Five Whys
The Five Whys technique asks “why?” repeatedly to trace a problem from its visible symptom to a fixable root cause. We assess it because it is fast and widely used in postmortems, but real failures branch and shallow answers produce useless action items. It belongs under Technique alongside Incident Management and SRE learning loops. Treat “five” as a depth heuristic per branch, not a literal question count.
Blurb
By repeating why five times, the nature of the problem as well as its solution becomes clear. (Taiichi Ohno)
Summary
Five Whys looks simple on paper. In practice each answer can fork into multiple valid next questions. You are building a tree of cause chains, not a single straight line.

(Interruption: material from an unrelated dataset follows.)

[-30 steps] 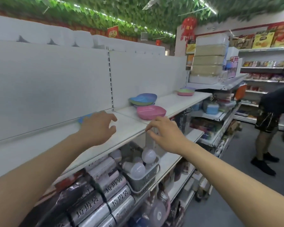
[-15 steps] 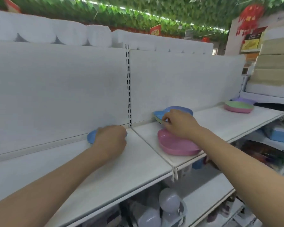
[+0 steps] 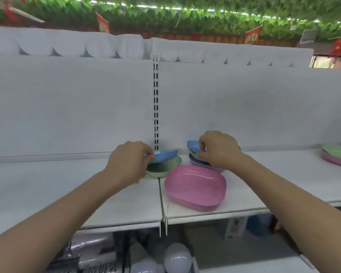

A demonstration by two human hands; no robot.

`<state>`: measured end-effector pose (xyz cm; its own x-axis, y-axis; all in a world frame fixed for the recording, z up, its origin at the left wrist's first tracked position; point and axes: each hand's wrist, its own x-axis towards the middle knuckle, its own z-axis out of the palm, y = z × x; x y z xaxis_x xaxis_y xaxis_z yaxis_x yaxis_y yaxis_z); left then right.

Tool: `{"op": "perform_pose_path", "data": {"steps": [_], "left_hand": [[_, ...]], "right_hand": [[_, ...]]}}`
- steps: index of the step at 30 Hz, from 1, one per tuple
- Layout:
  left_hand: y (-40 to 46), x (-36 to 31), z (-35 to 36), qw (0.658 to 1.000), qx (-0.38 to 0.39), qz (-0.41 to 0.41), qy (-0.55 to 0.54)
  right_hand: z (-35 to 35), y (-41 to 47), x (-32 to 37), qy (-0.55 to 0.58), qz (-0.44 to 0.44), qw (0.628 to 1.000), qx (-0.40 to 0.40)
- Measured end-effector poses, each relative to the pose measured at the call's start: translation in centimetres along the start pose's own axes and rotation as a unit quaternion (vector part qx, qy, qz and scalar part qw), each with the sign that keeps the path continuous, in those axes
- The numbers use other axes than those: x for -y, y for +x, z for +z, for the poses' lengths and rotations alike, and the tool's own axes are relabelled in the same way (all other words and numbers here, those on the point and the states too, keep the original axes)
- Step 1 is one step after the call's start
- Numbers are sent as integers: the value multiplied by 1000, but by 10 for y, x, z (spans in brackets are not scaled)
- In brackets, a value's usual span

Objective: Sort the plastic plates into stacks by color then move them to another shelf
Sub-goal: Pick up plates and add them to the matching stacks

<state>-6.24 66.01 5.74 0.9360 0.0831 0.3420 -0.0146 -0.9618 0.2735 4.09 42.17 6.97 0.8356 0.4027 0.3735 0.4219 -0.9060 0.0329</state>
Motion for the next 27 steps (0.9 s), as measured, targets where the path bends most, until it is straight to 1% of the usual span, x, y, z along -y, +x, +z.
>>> {"op": "perform_pose_path", "data": {"steps": [2, 3, 4, 7, 9, 12, 14, 15, 16, 18, 19, 20, 21, 23, 27], "left_hand": [[-7, -5, -2, 995, 26, -45, -84], [-9, -8, -2, 989, 33, -71, -129], [-11, -11, -3, 980, 34, -97, -169], [-9, -13, -5, 947, 17, -169, -271], [-6, -11, -6, 924, 5, -199, -326], [-4, -10, -7, 896, -10, -217, -387], [-7, -9, -8, 880, -11, -226, -417], [-10, -8, -9, 875, -8, -229, -426], [-13, -7, -10, 872, -5, -232, -431], [-20, 0, -12, 870, -5, -239, -431], [-23, 4, -13, 872, -7, -241, -427], [-25, 9, -14, 873, -9, -243, -422], [-28, 13, -15, 875, -11, -244, -417], [-34, 23, -19, 878, -12, -250, -409], [-53, 44, -29, 876, -25, -268, -400]], "right_hand": [[-2, -1, -6, 71, 11, 997, -1], [-2, -2, -9, 90, 15, 996, -15], [-2, -4, -10, 91, 17, 995, -38], [-3, -12, -10, 41, 10, 992, -121], [-3, -16, -10, 24, 3, 990, -142], [3, -15, -17, 63, -3, 990, -127], [7, -14, -21, 144, 8, 986, -87], [7, -15, -20, 211, 17, 976, -57], [6, -17, -16, 299, 29, 953, -27], [5, -21, -6, 475, 70, 877, 20], [3, -22, -2, 535, 91, 840, 34], [3, -23, 3, 573, 102, 812, 44], [4, -23, 7, 596, 103, 795, 51], [5, -22, 19, 608, 86, 787, 65], [2, -22, 49, 600, 55, 791, 103]]}}
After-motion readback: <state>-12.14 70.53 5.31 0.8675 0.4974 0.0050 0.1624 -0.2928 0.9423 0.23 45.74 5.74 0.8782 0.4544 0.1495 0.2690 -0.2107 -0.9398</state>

| Pitfall | What goes wrong | Fix |
|---|---|---|
| Literal five | Stopping at an arbitrary depth | Follow each branch until you reach a changeable process |
| Weak early whys | Filler causes that cannot be implemented | Require quality answers for the first three levels |
| Single branch only | Missing parallel causes | Start from Fishbone diagram, then Five Whys on each rib |
| Blame stopping point | “Human error” as the root | Push to process, guardrail, or automation gaps |
Facilitation rule: Tell the group the first three “why” answers must be specific and actionable. Weak early layers poison every branch below them.
Sibling technique: First Principles is the forward-looking design counterpart. Use it when choosing architecture, not when tracing an incident backward.
Details
Branching Workflow
- State the observable problem as a fact the group agrees on.
- Ask “why?” and capture every plausible answer, not just the first.
- For each answer, ask “why?” again. Track branches separately (whiteboard, doc outline, or Fishbone diagram).
- Stop a branch when the fix is a durable process, guardrail, or automation change.
- Prioritize action items on branches that recur across incidents.
Quality Bar for Early Layers
The first three answers should name mechanisms, not vibes. Compare:
| Weak | Strong |
|---|---|
| “Someone was careless” | “Runbook step 4 has no verification gate” |
| “Deploy was rushed” | “Change window has no rollback checklist” |
| “Monitoring failed” | “Alert routed to a queue with no on-call subscription” |
When to Pair with Fishbone
Use Fishbone diagram (or a mindmap stand-in) when the incident spans people, process, tooling, and environment. Run Five Whys on the highest-signal ribs after brainstorming.